技术框架:MulTaBench框架包含40个精心挑选的数据集,分为图像-表格和文本-表格两类。其核心流程是评估不同表格学习器(如TabTransformer, FT-Transformer等)在引入可训练嵌入层后的表现,并对比冻结嵌入与微调嵌入的性能差异。

关键创新:该研究首次系统性地揭示了现有基准测试中因模态共现定义模糊而掩盖微调收益的问题,并构建了大规模、高质量的基准数据集,明确了多模态表格学习中“任务对齐”的核心地位。

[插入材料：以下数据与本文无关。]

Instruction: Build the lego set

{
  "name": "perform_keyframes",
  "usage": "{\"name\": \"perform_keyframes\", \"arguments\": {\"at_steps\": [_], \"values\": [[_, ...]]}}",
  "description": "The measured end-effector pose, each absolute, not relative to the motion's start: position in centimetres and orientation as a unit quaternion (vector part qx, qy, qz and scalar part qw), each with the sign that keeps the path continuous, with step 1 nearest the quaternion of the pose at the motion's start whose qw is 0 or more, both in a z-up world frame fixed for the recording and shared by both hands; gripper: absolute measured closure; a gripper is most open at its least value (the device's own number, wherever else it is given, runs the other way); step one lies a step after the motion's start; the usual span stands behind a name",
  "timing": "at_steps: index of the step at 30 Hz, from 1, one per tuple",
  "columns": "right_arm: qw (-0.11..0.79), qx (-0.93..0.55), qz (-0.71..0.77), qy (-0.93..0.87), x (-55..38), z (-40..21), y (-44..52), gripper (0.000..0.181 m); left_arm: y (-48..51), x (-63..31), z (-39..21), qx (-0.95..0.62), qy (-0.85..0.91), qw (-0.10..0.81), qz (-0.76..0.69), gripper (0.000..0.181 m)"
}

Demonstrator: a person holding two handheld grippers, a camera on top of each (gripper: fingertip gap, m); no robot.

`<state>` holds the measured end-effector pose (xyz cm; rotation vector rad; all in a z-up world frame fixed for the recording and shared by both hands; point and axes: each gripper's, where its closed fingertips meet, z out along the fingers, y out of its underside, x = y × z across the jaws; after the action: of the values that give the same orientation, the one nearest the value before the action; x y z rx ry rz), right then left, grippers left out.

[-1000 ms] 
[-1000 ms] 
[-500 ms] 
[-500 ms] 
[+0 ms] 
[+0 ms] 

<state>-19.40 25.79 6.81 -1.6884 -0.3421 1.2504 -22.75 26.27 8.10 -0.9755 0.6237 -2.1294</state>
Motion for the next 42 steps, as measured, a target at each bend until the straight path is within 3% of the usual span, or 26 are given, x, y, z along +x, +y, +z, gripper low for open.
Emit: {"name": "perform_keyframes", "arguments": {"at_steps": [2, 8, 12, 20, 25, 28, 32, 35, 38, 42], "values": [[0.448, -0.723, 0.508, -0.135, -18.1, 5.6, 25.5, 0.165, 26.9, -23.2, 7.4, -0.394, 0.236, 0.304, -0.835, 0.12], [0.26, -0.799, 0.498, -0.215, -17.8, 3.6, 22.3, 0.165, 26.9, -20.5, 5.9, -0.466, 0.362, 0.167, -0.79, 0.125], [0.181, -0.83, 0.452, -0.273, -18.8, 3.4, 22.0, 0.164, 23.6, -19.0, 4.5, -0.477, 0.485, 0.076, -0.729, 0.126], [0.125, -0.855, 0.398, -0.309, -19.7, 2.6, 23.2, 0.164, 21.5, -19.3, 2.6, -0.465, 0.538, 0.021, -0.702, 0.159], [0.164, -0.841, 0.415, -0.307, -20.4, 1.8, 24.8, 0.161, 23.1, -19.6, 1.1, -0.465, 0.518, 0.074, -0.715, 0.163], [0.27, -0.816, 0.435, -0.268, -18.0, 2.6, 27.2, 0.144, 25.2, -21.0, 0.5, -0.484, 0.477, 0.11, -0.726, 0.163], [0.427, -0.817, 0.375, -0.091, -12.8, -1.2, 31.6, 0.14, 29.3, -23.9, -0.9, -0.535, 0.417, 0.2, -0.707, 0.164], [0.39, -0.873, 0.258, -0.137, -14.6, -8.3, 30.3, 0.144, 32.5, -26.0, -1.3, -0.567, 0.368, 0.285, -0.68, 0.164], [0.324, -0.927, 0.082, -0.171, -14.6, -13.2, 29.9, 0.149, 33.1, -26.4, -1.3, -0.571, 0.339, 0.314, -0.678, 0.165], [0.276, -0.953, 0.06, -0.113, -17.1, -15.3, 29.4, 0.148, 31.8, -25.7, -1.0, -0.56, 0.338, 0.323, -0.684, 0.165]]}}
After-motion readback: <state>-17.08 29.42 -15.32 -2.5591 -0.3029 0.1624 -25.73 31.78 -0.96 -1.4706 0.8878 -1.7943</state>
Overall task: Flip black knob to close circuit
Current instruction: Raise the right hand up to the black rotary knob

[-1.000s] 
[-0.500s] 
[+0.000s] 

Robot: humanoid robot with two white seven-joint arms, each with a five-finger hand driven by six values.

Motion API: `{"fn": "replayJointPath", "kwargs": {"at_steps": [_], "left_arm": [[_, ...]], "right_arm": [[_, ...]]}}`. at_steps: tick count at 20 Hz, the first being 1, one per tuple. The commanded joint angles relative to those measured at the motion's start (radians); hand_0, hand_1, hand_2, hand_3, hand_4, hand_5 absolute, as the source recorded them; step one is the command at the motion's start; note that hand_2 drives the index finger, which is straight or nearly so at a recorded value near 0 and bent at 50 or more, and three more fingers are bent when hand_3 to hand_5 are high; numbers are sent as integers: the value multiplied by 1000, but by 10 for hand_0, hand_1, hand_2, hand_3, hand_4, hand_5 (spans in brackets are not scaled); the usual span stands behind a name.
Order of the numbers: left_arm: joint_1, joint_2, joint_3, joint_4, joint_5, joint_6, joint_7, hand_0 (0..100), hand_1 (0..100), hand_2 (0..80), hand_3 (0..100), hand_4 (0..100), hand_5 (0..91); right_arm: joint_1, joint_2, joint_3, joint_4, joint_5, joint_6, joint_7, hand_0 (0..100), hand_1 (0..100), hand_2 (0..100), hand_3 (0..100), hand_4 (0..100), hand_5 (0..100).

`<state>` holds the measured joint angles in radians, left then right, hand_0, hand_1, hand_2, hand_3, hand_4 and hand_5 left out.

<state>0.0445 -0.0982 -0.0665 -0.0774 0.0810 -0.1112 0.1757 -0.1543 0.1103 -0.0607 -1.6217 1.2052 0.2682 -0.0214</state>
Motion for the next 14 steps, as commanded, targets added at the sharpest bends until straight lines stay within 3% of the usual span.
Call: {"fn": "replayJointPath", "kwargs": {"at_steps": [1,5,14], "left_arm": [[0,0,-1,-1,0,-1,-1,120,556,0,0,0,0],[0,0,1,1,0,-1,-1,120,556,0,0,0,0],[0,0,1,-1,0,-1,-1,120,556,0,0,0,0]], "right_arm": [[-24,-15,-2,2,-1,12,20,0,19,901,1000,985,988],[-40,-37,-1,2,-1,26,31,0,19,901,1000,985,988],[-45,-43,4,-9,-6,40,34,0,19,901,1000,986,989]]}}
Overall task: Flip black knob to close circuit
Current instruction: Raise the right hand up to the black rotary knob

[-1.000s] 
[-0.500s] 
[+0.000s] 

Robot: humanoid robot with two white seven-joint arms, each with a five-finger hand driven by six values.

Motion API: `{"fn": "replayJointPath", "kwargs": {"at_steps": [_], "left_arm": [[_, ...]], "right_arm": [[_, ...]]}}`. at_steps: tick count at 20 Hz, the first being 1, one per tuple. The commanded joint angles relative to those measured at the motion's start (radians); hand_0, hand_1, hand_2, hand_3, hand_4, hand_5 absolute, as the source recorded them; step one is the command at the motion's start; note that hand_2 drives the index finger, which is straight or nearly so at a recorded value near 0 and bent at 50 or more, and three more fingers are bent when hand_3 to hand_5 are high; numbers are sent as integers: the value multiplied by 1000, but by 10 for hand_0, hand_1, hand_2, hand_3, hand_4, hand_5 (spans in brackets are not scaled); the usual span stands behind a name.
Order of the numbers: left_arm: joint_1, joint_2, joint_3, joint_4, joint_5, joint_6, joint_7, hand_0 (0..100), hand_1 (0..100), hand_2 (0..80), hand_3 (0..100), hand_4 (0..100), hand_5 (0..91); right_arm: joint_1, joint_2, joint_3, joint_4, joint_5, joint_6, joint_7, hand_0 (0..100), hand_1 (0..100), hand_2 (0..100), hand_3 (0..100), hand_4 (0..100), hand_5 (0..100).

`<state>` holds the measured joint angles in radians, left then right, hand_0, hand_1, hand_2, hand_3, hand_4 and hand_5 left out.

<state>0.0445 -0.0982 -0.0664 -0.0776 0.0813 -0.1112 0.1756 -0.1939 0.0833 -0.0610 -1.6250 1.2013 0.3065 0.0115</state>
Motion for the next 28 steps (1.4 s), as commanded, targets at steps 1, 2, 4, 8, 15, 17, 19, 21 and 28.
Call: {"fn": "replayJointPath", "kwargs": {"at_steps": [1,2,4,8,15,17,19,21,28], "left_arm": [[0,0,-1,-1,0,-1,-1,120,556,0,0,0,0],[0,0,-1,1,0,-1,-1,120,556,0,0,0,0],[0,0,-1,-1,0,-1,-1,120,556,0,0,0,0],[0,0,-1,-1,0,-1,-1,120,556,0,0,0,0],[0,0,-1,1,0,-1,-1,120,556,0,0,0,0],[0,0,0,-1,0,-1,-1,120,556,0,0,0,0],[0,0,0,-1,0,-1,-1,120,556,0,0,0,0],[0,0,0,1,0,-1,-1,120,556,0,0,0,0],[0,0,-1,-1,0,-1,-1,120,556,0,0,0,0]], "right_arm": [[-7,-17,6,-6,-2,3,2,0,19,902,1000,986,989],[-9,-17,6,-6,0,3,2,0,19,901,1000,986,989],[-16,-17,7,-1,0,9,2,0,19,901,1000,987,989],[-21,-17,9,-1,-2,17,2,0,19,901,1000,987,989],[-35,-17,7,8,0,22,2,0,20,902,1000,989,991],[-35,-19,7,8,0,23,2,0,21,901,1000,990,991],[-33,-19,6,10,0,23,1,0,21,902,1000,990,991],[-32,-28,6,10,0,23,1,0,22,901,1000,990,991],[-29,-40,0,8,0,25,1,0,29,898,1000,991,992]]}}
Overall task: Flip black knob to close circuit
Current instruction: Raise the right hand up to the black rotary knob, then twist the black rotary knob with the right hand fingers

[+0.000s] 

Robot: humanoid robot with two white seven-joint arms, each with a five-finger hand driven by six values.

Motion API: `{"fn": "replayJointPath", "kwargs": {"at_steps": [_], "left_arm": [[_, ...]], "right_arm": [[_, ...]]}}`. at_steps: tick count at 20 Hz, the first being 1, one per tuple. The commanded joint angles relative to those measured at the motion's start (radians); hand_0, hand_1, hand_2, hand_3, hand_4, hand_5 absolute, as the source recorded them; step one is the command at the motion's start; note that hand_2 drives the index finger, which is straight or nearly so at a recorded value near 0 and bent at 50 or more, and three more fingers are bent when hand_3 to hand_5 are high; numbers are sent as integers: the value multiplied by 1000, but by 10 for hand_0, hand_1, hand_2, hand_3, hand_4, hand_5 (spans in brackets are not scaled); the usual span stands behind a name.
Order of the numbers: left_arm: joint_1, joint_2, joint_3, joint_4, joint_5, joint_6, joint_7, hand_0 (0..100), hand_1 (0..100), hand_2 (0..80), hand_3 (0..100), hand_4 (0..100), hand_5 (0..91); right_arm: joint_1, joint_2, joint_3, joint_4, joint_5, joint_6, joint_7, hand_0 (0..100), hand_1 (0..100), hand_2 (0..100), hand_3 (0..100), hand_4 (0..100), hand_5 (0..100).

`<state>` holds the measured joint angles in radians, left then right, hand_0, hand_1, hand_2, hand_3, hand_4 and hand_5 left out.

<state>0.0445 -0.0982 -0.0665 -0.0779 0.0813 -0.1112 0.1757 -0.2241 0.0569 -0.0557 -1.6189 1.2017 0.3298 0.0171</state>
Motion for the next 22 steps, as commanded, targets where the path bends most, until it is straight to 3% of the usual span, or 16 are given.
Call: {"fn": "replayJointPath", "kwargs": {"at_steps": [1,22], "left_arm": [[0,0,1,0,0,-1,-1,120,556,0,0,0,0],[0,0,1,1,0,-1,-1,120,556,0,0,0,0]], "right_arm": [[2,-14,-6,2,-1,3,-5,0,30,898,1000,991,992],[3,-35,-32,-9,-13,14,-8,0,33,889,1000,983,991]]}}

关键设计:设计上重点关注模态间的互补性,通过在不同编码器规模、嵌入维度和多种表格学习器上进行广泛实验,验证了目标感知微调的鲁棒性与泛化能力,为后续模型架构设计提供了统一的评估标准。

🖼️ 关键图片

fig_0
fig_1
fig_2

📊 实验亮点

MulTaBench是目前规模最大的图像-表格基准测试。实验结果表明,通过对嵌入层进行目标感知微调,模型在多种表格学习器和不同模态下均表现出显著的性能增益。该研究不仅量化了微调带来的提升,还证明了这种方法在不同编码器规模和嵌入维度下的广泛适用性,有效解决了以往基准测试中因高方差导致的评估偏差问题。

🎯 应用场景

该研究在医疗诊断(如结合患者电子病历文本与医学影像)、电子商务(如结合商品描述文本与产品图片进行销量预测)等领域具有重大价值。通过提升非结构化数据与表格数据的融合效率,该方法能显著增强复杂业务场景下的决策支持能力,推动多模态基础模型在工业界的落地应用。

📄 摘要(原文)

Tabular Foundation Models have recently established the state of the art in supervised tabular learning, by leveraging pretraining to learn generalizable representations of numerical and categorical structured data. However, they lack native support for unstructured modalities such as text and image, and rely on frozen, pretrained embeddings to process them. On established Multimodal Tabular Learning benchmarks, we show that tuning the embeddings to the task improves performance. Existing benchmarks, however, often focus on the mere co-occurrence of modalities; this leads to high variance across datasets and masks the benefits of task-specific tuning. To address this gap, we introduce MulTaBench, a benchmark of 40 datasets, split equally between image-tabular and text-tabular tasks. We focus on predictive tasks where the modalities provide complementary predictive signal, and where generic embeddings lose critical information, necessitating Target-Aware Representations that are aligned with the task. Our experimental results demonstrate that the gains from target-aware representation tuning generalize across both text and image modalities, several tabular learners, encoder scales, and embedding dimensions. MulTaBench constitutes the largest image-tabular benchmarking effort to date, spanning high-impact domains such as healthcare and e-commerce. It is designed to enable the research of novel architectures which incorporate joint modeling and target-aware representations, paving the way for the development of novel Multimodal Tabular Foundation Models.